What is required
Show each line from the records below in which the word "gripper" occurs.

◆ ◆ ◆ ◆ ◆

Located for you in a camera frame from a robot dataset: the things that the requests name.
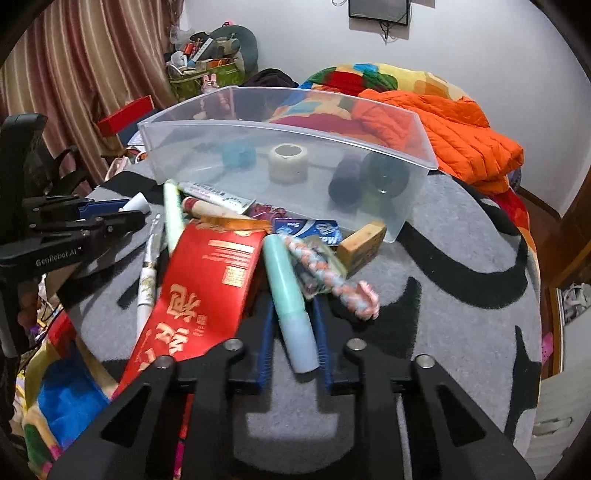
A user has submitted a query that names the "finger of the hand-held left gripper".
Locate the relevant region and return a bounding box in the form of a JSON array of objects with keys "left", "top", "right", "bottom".
[
  {"left": 28, "top": 209, "right": 147, "bottom": 251},
  {"left": 22, "top": 193, "right": 131, "bottom": 219}
]

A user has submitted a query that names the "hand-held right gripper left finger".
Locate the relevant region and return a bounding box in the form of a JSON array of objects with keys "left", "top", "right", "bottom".
[{"left": 46, "top": 293, "right": 276, "bottom": 480}]

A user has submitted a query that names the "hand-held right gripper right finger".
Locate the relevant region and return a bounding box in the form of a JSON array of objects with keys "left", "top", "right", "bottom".
[{"left": 313, "top": 298, "right": 536, "bottom": 480}]

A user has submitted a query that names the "light green tube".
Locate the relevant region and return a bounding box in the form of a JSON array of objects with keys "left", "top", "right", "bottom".
[{"left": 163, "top": 180, "right": 188, "bottom": 257}]

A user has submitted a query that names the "white pen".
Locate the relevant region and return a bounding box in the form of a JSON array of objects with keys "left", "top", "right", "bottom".
[{"left": 136, "top": 215, "right": 162, "bottom": 340}]

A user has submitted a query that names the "mint green tube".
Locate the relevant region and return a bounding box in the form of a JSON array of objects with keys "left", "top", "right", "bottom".
[{"left": 262, "top": 233, "right": 320, "bottom": 374}]

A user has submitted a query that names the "cream tube with red cap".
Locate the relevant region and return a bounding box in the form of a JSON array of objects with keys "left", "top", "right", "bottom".
[{"left": 181, "top": 196, "right": 241, "bottom": 220}]

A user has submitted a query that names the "pink braided rope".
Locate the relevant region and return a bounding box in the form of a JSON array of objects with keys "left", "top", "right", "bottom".
[{"left": 277, "top": 233, "right": 380, "bottom": 320}]

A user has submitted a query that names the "red paper packet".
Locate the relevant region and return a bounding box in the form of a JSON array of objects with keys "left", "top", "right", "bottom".
[{"left": 111, "top": 218, "right": 272, "bottom": 402}]

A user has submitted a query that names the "white printed tube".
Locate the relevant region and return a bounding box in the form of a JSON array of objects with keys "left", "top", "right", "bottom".
[{"left": 178, "top": 181, "right": 256, "bottom": 213}]

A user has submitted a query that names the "clear plastic storage bin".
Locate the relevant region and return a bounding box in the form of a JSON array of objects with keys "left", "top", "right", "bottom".
[{"left": 137, "top": 85, "right": 439, "bottom": 244}]

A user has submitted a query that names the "tan rectangular block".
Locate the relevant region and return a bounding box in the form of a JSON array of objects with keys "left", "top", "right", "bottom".
[{"left": 337, "top": 220, "right": 387, "bottom": 271}]

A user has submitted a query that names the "blue packet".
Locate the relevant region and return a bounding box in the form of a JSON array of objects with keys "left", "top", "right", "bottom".
[{"left": 271, "top": 218, "right": 343, "bottom": 245}]

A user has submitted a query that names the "purple hair tie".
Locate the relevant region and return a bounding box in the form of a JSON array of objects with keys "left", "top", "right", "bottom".
[{"left": 249, "top": 203, "right": 287, "bottom": 220}]

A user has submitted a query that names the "pink bag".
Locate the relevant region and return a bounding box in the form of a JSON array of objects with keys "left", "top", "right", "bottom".
[{"left": 105, "top": 157, "right": 139, "bottom": 182}]

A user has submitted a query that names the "black office chair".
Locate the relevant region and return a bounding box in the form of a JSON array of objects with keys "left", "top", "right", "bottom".
[{"left": 48, "top": 145, "right": 93, "bottom": 192}]

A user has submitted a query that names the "blue notebook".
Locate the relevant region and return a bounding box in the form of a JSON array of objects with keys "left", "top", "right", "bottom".
[{"left": 117, "top": 124, "right": 148, "bottom": 149}]

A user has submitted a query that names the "red box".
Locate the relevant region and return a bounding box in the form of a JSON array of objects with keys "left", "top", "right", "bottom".
[{"left": 97, "top": 95, "right": 155, "bottom": 138}]

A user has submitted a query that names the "striped curtain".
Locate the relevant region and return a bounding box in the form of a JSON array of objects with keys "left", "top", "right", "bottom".
[{"left": 0, "top": 0, "right": 185, "bottom": 185}]

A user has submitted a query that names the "grey black patterned blanket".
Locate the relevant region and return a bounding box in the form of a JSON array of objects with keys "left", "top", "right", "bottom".
[{"left": 55, "top": 164, "right": 543, "bottom": 480}]

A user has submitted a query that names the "white tape roll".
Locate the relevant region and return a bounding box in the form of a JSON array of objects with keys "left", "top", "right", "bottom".
[{"left": 269, "top": 143, "right": 310, "bottom": 183}]

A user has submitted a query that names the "green storage bag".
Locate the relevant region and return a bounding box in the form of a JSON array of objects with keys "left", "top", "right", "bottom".
[{"left": 167, "top": 60, "right": 245, "bottom": 104}]

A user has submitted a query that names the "dark purple cylinder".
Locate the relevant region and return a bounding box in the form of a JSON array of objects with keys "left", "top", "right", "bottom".
[{"left": 329, "top": 157, "right": 365, "bottom": 204}]

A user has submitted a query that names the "dark green bottle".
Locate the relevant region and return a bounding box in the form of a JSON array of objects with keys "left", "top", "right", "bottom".
[{"left": 360, "top": 151, "right": 411, "bottom": 217}]

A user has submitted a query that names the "dark clothing pile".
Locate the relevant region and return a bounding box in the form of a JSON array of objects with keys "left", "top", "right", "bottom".
[{"left": 252, "top": 68, "right": 300, "bottom": 88}]

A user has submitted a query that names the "grey neck pillow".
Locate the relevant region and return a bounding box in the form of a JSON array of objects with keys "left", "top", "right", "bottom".
[{"left": 205, "top": 24, "right": 260, "bottom": 75}]

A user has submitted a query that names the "white cabinet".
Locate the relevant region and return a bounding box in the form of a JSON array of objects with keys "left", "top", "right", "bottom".
[{"left": 526, "top": 369, "right": 578, "bottom": 467}]

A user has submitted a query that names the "orange down jacket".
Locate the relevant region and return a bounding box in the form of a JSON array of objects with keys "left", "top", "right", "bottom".
[{"left": 353, "top": 88, "right": 525, "bottom": 195}]

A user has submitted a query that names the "white shoe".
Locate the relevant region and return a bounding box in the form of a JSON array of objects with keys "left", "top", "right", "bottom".
[{"left": 563, "top": 284, "right": 591, "bottom": 324}]

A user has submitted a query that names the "small wall monitor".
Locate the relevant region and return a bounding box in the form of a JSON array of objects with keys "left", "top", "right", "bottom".
[{"left": 348, "top": 0, "right": 411, "bottom": 27}]

◆ ◆ ◆ ◆ ◆

Solution to the exercise
A user has submitted a query that names the "finger of the hand-held left gripper".
A user has submitted a query that names the "hand-held right gripper left finger".
A user has submitted a query that names the "hand-held right gripper right finger".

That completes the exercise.